-- Instructions to follow --
The entries are to be reproduced word for word, with all images left out.

-- Input for this task --
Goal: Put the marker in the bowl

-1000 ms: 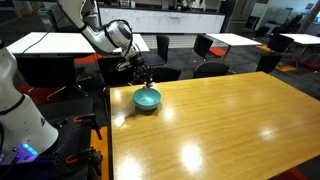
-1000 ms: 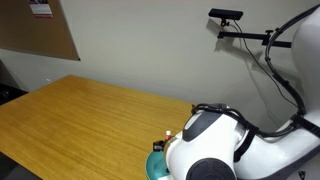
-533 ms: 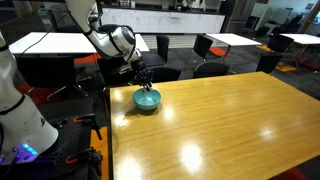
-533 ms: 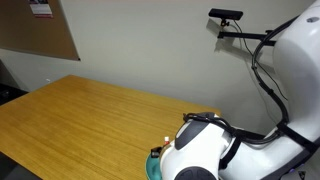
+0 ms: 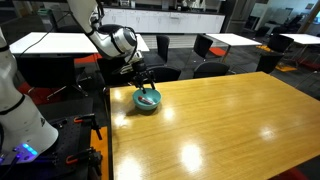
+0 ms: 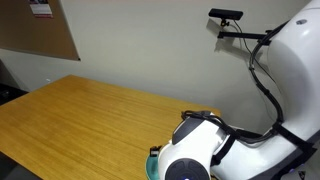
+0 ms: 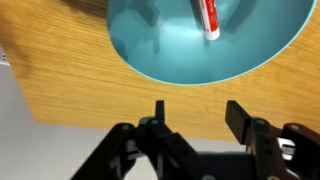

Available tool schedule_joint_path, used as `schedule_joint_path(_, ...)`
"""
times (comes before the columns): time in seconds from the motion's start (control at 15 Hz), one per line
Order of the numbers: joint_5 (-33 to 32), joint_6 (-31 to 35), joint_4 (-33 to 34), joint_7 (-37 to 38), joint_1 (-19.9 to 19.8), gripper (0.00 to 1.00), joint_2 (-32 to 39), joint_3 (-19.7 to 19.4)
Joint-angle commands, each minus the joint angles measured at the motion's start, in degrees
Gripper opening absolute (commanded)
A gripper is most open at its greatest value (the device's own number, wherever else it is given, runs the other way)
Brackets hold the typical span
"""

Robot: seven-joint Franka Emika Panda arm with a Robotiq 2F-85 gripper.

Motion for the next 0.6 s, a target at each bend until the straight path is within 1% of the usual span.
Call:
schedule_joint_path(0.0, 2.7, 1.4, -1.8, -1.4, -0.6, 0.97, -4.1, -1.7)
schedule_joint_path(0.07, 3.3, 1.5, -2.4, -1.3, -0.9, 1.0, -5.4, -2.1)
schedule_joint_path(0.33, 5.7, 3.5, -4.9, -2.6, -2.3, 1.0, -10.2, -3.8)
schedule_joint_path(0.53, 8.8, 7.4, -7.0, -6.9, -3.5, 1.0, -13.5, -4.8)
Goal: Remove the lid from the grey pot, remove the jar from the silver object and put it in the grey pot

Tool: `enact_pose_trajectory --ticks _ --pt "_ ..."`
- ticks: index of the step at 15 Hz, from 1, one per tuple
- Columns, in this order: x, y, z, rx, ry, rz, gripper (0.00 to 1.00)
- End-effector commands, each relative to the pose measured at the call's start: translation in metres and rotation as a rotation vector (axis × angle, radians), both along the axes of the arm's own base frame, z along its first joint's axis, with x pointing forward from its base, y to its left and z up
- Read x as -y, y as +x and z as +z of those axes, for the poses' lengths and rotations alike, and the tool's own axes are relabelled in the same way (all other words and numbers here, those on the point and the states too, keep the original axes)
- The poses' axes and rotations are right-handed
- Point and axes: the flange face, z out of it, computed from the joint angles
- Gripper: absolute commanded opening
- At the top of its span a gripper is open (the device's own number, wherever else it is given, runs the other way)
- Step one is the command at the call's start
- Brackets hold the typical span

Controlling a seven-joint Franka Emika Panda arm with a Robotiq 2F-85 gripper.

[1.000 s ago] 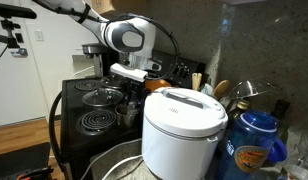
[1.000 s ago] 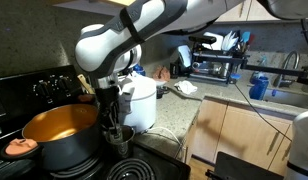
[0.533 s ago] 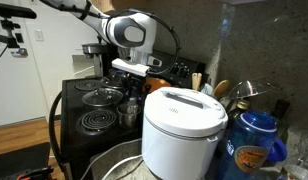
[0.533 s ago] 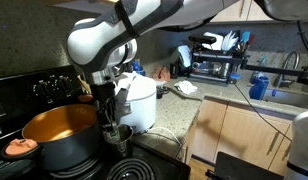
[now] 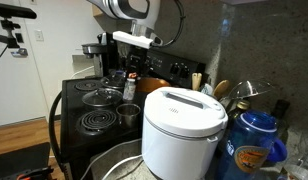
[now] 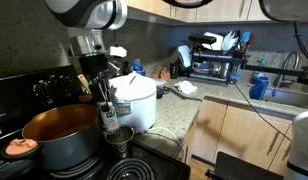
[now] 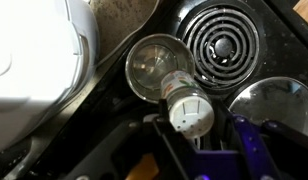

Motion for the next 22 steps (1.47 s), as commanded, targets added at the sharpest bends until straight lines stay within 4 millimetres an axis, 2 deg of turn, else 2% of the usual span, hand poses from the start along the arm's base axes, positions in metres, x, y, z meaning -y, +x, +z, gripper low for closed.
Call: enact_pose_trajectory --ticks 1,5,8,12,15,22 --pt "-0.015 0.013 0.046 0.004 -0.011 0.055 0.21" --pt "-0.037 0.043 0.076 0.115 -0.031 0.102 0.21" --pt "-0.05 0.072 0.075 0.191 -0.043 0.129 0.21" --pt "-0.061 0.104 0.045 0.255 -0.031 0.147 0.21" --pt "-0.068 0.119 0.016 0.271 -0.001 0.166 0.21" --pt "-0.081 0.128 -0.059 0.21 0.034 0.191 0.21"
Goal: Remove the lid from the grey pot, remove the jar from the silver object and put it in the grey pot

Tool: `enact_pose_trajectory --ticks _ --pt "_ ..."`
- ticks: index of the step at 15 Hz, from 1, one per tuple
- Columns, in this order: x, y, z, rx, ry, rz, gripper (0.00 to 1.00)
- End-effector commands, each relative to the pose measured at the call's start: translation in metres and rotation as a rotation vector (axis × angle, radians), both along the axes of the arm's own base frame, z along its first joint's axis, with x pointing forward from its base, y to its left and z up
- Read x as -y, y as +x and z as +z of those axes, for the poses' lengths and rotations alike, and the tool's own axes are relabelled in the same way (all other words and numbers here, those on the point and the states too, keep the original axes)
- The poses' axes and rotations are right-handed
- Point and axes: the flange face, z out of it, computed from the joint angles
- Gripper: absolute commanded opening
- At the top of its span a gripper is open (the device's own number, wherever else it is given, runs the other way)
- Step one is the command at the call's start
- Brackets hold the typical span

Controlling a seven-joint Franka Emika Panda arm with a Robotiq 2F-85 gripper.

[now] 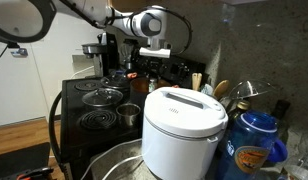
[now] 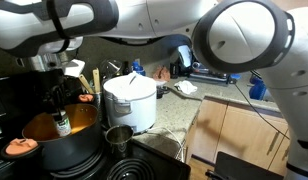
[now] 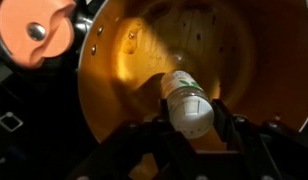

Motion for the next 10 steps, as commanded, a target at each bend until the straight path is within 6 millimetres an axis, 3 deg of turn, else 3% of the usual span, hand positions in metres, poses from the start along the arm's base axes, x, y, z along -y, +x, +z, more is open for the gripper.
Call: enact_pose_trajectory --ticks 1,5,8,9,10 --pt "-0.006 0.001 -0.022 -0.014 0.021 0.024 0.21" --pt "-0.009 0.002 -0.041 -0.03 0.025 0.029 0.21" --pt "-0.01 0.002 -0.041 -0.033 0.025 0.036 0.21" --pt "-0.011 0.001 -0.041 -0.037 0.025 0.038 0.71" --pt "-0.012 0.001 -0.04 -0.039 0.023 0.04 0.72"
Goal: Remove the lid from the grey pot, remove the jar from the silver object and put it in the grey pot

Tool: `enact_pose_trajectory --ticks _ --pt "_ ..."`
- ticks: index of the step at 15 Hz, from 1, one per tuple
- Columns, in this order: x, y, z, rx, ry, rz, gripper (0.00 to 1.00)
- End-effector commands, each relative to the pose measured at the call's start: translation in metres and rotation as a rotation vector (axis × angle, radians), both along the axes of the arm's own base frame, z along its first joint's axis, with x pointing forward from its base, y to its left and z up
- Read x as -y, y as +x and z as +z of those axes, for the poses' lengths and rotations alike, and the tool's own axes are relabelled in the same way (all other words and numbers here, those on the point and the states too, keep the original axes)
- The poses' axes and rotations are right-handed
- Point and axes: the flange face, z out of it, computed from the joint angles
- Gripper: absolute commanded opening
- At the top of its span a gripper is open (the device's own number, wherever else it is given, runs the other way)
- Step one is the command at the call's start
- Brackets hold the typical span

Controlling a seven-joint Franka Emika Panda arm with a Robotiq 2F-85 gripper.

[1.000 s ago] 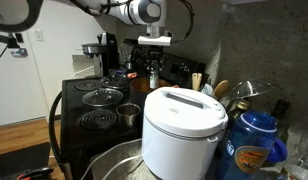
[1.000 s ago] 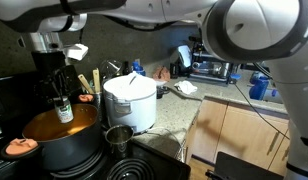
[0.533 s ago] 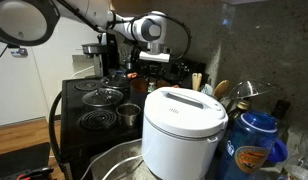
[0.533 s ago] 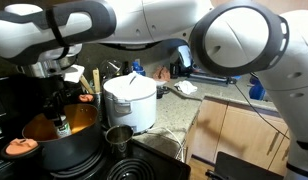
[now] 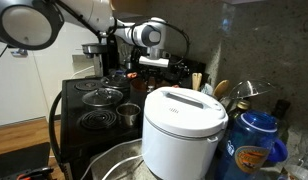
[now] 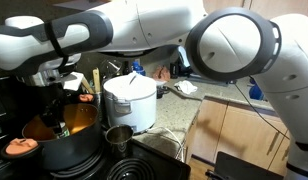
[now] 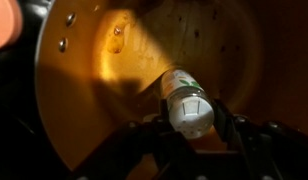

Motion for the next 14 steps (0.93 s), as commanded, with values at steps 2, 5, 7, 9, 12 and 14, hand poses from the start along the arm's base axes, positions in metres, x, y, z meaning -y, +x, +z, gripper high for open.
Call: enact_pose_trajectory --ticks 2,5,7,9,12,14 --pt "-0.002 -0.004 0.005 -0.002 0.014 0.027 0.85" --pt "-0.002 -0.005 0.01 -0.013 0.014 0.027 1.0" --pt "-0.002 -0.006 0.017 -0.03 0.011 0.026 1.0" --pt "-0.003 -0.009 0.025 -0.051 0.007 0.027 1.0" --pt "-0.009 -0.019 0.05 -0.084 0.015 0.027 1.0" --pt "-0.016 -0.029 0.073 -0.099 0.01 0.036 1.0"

-- Expected output --
Goal: Put the marker in the bowl

-1000 ms: 
-1000 ms: 
-533 ms: 
-533 ms: 
+0 ms: 
+0 ms: 
+0 ms: 

Available tool schedule_joint_path, used as `schedule_joint_path(_, ...)`
"""
times (comes before the columns): time in seconds from the motion's start (control at 15 Hz), one per line
Order of the numbers: joint_5 (-33 to 32), joint_6 (-31 to 35), joint_4 (-33 to 34), joint_7 (-37 to 38), joint_1 (-19.9 to 19.8), gripper (0.00 to 1.00), joint_2 (-32 to 39), joint_3 (-19.7 to 19.4)
Joint-angle commands, each minus the joint angles measured at the motion's start, in degrees
Gripper opening absolute (commanded)
A gripper is most open at its greatest value (the device's own number, wherever else it is given, runs the other way)
Brackets hold the typical span
"""

Robot: seven-joint Franka Emika Panda arm with a Robotiq 2F-85 gripper.

Motion for the next 0.6 s, a target at each bend until the straight path is within 1% of the usual span.
Call:
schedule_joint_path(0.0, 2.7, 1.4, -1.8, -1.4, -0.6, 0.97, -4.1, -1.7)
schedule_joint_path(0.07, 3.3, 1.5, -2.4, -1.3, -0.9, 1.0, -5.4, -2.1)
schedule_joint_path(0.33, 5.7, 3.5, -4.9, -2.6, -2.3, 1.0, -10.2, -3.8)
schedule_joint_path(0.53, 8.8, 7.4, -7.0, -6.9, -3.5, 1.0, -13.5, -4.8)
Goal: Remove the lid from the grey pot, remove the jar from the silver object and put it in the grey pot

Tool: `enact_pose_trajectory --ticks _ --pt "_ ..."`
- ticks: index of the step at 15 Hz, from 1, one per tuple
- Columns, in this order: x, y, z, rx, ry, rz, gripper (0.00 to 1.00)
- End-effector commands, each relative to the pose measured at the call's start: translation in metres and rotation as a rotation vector (axis × angle, radians), both along the axes of the arm's own base frame, z along its first joint's axis, with x pointing forward from its base, y to its left and z up
- Read x as -y, y as +x and z as +z of those axes, for the poses' lengths and rotations alike, and the tool's own axes are relabelled in the same way (all other words and numbers here, those on the point and the states too, keep the original axes)
- The poses' axes and rotations are right-handed
- Point and axes: the flange face, z out of it, computed from the joint angles
- Gripper: absolute commanded opening
- At the top of its span a gripper is open (the device's own number, wherever else it is given, runs the other way)
- Step one is the command at the call's start
- Brackets hold the typical span

Controlling a seven-joint Franka Emika Panda arm with a Robotiq 2F-85 gripper.

[1.000 s ago] 
[1.000 s ago] 
[0.533 s ago] 
[0.533 s ago] 
[now] 
[now] 
[now] 

Motion for the next 22 steps (1.47 s), as commanded, targets added at the sharpest bends until straight lines stay within 4 millimetres an axis, 2 deg of turn, else 2% of the usual span, hand poses from the start along the arm's base axes, positions in metres, x, y, z meaning -y, +x, +z, gripper low for closed.
Call: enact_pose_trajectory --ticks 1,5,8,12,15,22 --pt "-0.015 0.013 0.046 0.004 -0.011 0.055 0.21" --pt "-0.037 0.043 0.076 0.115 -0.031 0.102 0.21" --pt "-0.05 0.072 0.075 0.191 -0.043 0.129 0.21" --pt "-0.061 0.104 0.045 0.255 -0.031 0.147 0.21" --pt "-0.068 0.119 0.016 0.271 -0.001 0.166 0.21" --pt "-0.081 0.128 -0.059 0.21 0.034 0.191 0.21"
Goal: Remove the lid from the grey pot, remove the jar from the silver object and put it in the grey pot

Tool: `enact_pose_trajectory --ticks _ --pt "_ ..."`
- ticks: index of the step at 15 Hz, from 1, one per tuple
- Columns, in this order: x, y, z, rx, ry, rz, gripper (0.00 to 1.00)
- End-effector commands, each relative to the pose measured at the call's start: translation in metres and rotation as a rotation vector (axis × angle, radians), both along the axes of the arm's own base frame, z along its first joint's axis, with x pointing forward from its base, y to its left and z up
- Read x as -y, y as +x and z as +z of those axes, for the poses' lengths and rotations alike, and the tool's own axes are relabelled in the same way (all other words and numbers here, those on the point and the states too, keep the original axes)
- The poses' axes and rotations are right-handed
- Point and axes: the flange face, z out of it, computed from the joint angles
- Gripper: absolute commanded opening
- At the top of its span a gripper is open (the device's own number, wherever else it is given, runs the other way)
- Step one is the command at the call's start
- Brackets hold the typical span

Controlling a seven-joint Franka Emika Panda arm with a Robotiq 2F-85 gripper.

[now] 
[now] 
[now] 

Motion for the next 10 steps, as commanded, a target at each bend until the straight path is within 6 millimetres an axis, 3 deg of turn, else 3% of the usual span, hand positions in metres, poses from the start along the arm's base axes, x, y, z along -y, +x, +z, more is open for the gripper.
Call: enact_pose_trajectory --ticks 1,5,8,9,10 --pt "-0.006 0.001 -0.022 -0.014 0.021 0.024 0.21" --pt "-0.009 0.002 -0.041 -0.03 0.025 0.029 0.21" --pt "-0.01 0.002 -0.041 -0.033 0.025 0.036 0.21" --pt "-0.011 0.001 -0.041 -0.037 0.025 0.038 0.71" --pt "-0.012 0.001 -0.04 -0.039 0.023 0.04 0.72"
Goal: Remove the lid from the grey pot, remove the jar from the silver object and put it in the grey pot

Tool: `enact_pose_trajectory --ticks _ --pt "_ ..."`
- ticks: index of the step at 15 Hz, from 1, one per tuple
- Columns, in this order: x, y, z, rx, ry, rz, gripper (0.00 to 1.00)
- End-effector commands, each relative to the pose measured at the call's start: translation in metres and rotation as a rotation vector (axis × angle, radians), both along the axes of the arm's own base frame, z along its first joint's axis, with x pointing forward from its base, y to its left and z up
- Read x as -y, y as +x and z as +z of those axes, for the poses' lengths and rotations alike, and the tool's own axes are relabelled in the same way (all other words and numbers here, those on the point and the states too, keep the original axes)
- The poses' axes and rotations are right-handed
- Point and axes: the flange face, z out of it, computed from the joint angles
- Gripper: absolute commanded opening
- At the top of its span a gripper is open (the device's own number, wherever else it is given, runs the other way)
- Step one is the command at the call's start
- Brackets hold the typical span

Controlling a seven-joint Franka Emika Panda arm with a Robotiq 2F-85 gripper.

[1.000 s ago] 
[1.000 s ago] 
[0.533 s ago] 
[0.533 s ago] 
[now] 
[now] 
[now] 

Motion for the next 14 steps (0.93 s), as commanded, with values at steps 2, 5, 7, 9, 12 and 14, hand poses from the start along the arm's base axes, positions in metres, x, y, z meaning -y, +x, +z, gripper high for open.
Call: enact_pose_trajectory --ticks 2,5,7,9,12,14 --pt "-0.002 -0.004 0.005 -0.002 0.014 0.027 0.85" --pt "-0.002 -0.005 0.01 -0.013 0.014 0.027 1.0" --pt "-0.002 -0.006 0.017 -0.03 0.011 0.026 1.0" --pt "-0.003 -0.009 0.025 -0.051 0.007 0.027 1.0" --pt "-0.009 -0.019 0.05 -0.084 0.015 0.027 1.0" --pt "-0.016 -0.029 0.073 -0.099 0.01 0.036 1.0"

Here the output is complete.